Leaving out only the pictures, write out all the entries exactly.

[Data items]
⟨

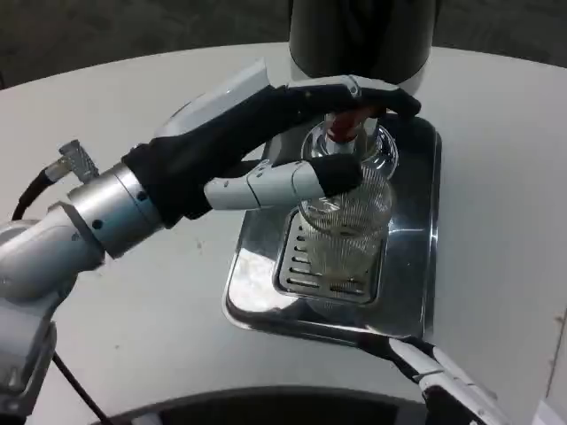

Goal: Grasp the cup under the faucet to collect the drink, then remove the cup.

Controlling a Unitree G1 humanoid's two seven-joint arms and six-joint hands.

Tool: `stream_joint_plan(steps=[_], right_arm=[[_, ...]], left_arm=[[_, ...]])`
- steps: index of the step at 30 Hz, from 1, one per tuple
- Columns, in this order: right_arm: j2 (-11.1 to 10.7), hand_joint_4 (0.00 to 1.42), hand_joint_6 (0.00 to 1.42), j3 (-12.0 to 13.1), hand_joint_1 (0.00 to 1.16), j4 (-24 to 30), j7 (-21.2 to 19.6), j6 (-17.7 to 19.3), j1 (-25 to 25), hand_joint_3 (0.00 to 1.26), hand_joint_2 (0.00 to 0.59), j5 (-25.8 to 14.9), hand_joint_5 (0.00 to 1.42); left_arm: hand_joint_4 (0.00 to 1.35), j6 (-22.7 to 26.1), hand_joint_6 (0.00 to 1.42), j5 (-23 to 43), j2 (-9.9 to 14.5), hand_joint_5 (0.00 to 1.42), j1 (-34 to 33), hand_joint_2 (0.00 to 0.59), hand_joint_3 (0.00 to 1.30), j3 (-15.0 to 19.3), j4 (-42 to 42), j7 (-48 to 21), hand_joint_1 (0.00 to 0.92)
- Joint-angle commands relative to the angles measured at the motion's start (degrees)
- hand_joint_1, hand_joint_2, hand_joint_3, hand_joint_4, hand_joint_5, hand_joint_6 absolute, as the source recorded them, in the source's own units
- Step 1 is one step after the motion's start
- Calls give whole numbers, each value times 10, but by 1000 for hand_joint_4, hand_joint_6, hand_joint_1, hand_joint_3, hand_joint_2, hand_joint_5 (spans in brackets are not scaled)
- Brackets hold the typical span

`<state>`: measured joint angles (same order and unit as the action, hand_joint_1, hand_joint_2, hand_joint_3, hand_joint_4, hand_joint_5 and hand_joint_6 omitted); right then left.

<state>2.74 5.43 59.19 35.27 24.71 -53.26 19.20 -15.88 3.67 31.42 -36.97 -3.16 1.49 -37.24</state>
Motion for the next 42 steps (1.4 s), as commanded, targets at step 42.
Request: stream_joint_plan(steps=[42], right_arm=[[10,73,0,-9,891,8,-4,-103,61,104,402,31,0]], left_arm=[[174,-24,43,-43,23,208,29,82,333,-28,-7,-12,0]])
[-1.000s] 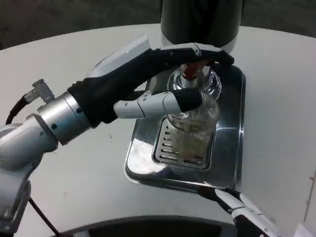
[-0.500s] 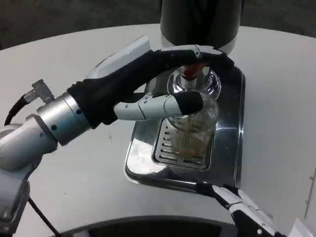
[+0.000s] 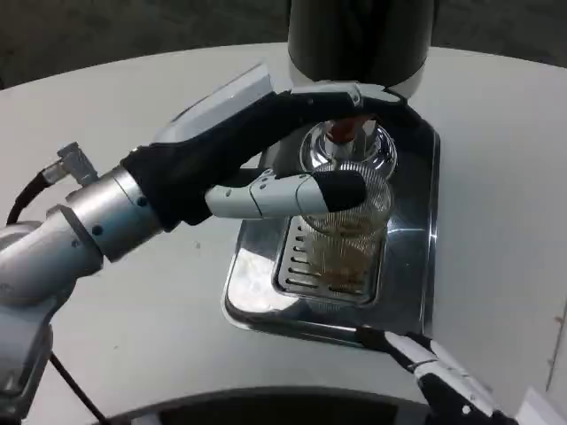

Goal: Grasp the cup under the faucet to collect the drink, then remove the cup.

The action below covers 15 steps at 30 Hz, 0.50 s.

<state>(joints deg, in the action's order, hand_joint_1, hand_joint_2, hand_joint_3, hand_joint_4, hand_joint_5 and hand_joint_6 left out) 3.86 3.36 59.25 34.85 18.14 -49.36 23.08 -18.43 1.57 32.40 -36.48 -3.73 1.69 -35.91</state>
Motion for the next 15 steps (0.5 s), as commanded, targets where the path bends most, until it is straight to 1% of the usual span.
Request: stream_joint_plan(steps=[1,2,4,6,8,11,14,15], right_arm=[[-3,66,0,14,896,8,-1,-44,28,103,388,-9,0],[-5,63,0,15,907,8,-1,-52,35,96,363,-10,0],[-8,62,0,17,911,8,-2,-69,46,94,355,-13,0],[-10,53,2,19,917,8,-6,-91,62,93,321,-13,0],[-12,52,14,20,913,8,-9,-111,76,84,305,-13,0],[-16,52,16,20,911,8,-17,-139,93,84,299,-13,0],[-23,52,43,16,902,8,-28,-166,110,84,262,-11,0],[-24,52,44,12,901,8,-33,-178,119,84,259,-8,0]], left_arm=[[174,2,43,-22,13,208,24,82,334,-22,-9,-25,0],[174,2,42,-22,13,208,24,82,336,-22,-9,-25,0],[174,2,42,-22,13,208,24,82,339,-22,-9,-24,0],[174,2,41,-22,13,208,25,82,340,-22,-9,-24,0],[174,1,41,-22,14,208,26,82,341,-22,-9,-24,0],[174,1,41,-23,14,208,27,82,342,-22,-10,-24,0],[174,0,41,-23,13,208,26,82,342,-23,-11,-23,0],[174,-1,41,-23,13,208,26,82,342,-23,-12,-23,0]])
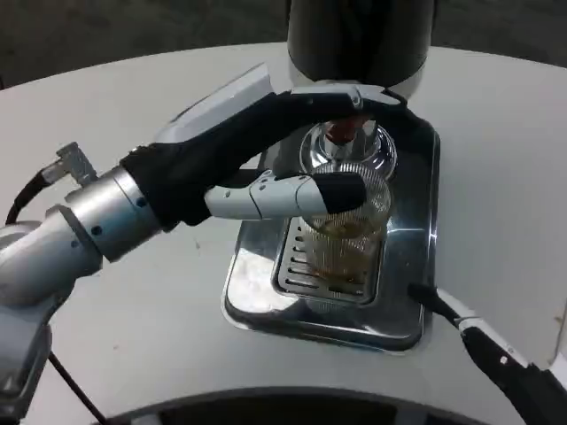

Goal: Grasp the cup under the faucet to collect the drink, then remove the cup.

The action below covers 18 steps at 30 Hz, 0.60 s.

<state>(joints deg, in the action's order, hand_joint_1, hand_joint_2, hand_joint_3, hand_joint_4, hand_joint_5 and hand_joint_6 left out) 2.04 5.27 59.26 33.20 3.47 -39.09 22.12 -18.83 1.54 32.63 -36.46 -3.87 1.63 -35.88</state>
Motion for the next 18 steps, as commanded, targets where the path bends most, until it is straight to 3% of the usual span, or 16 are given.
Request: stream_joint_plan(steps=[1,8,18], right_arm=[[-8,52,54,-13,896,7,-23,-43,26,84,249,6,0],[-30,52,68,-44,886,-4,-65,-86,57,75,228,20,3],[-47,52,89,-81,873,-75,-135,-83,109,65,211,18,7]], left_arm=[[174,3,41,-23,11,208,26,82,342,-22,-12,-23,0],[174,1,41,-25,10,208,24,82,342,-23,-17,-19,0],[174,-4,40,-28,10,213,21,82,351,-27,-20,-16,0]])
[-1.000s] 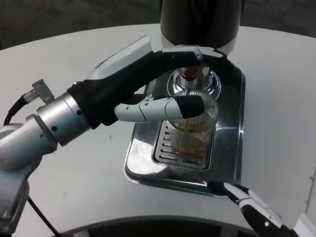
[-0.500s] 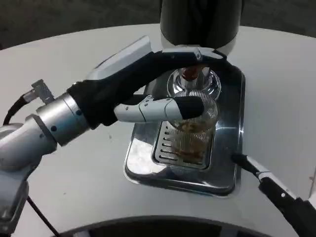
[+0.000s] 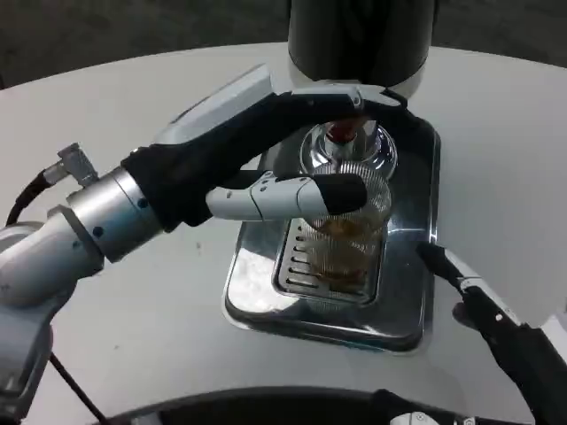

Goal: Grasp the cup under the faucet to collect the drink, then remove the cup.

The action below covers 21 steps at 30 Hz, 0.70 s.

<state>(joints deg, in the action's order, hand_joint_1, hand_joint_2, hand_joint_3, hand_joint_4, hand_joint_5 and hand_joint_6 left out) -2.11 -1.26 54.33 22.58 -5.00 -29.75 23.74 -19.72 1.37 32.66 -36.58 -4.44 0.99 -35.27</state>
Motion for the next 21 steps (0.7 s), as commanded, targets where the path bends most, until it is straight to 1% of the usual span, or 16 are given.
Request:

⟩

_RESPONSE AREA_
Goal: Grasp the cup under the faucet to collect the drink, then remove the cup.

Controlling a Unitree G1 humanoid's two seven-joint arms and six-joint hands.

Tool: `stream_joint_plan(steps=[_], right_arm=[[_, ...]], left_arm=[[_, ...]])`
- steps: index of the step at 30 Hz, from 1, one per tuple
- Columns, in this order: right_arm: j2 (-11.1 to 10.7), hand_joint_4 (0.00 to 1.42), hand_joint_6 (0.00 to 1.42), j3 (-12.0 to 13.1), hand_joint_1 (0.00 to 1.16), j4 (-24 to 30), j7 (-21.2 to 19.6), j6 (-17.7 to 19.3), j1 (-25 to 25), hand_joint_3 (0.00 to 1.26), hand_joint_2 (0.00 to 0.59), j5 (-25.8 to 14.9), hand_joint_5 (0.00 to 1.42); left_arm: hand_joint_4 (0.00 to 1.35), j6 (-22.7 to 26.1), hand_joint_6 (0.00 to 1.42), j5 (-23 to 43), j2 (-9.9 to 14.5), hand_joint_5 (0.00 to 1.42), j1 (-34 to 33), hand_joint_2 (0.00 to 0.59), hand_joint_3 (0.00 to 1.30), j3 (-15.0 to 19.3), j4 (-42 to 42), j7 (-48 to 21), hand_joint_1 (0.00 to 0.92)
- Joint-angle commands relative to the angles measured at the motion's start (degrees)
- hand_joint_1, hand_joint_2, hand_joint_3, hand_joint_4, hand_joint_5, hand_joint_6 absolute, as the source recorded them, in the source's own units
- Step 1 is one step after the motion's start
- Calls give whole numbers, each value times 10, but by 1000 for hand_joint_4, hand_joint_6, hand_joint_1, hand_joint_3, hand_joint_2, hand_joint_5 (spans in brackets are not scaled)
- Brackets hold the typical span

`<state>`: measured joint angles (same order and unit as the action, hand_joint_1, hand_joint_2, hand_joint_3, hand_joint_4, hand_joint_5 and hand_joint_6 omitted); right then left.

<state>2.74 5.43 59.19 35.27 24.71 -53.26 19.20 -15.88 3.67 31.42 -36.97 -3.16 1.49 -37.24</state>
Motion for the next 42 steps (1.4 s), as commanded, targets at step 42.
Request: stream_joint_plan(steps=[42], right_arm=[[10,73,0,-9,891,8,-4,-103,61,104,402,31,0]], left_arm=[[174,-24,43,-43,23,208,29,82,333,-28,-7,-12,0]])
[-1.000s] 
[-0.500s] 
[+0.000s] 

Goal: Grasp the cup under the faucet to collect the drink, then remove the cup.

The action below covers 15 steps at 30 Hz, 0.50 s.

<state>(joints deg, in the action's order, hand_joint_1, hand_joint_2, hand_joint_3, hand_joint_4, hand_joint_5 and hand_joint_6 left out) 3.86 3.36 59.25 34.85 18.14 -49.36 23.08 -18.43 1.57 32.40 -36.48 -3.73 1.69 -35.91</state>
Motion for the next 15 steps (0.5 s), as commanded, targets where the path bends most, until it is straight to 1% of the usual span.
Request: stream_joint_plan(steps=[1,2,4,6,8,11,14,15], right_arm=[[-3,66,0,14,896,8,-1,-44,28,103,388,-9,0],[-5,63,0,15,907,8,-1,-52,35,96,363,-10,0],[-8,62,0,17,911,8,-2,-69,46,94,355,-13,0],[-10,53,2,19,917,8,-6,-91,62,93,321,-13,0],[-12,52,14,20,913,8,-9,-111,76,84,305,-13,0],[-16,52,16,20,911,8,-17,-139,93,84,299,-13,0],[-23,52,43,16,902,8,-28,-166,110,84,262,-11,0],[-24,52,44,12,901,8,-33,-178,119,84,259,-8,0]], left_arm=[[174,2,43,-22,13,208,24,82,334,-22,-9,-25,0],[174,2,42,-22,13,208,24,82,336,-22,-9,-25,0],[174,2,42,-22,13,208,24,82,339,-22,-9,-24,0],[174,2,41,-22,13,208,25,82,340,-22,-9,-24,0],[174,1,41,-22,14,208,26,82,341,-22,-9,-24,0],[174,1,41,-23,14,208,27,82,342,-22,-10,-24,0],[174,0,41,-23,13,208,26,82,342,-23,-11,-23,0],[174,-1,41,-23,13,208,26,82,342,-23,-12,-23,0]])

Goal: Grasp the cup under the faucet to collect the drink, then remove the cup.

The action below covers 18 steps at 30 Hz, 0.60 s.

<state>(joints deg, in the action's order, hand_joint_1, hand_joint_2, hand_joint_3, hand_joint_4, hand_joint_5 and hand_joint_6 left out) 2.04 5.27 59.26 33.20 3.47 -39.09 22.12 -18.83 1.54 32.63 -36.46 -3.87 1.63 -35.88</state>
Motion for the next 18 steps, as commanded, targets where the path bends most, until it is straight to 3% of the usual span, or 16 are given.
Request: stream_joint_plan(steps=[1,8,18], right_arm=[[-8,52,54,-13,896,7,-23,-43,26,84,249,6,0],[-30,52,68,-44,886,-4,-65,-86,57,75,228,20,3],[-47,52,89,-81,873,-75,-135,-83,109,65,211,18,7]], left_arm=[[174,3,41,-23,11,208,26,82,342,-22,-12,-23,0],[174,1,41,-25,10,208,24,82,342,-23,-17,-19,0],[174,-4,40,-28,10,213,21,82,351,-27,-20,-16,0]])
[-1.000s] 
[-0.500s] 
[+0.000s] 

Goal: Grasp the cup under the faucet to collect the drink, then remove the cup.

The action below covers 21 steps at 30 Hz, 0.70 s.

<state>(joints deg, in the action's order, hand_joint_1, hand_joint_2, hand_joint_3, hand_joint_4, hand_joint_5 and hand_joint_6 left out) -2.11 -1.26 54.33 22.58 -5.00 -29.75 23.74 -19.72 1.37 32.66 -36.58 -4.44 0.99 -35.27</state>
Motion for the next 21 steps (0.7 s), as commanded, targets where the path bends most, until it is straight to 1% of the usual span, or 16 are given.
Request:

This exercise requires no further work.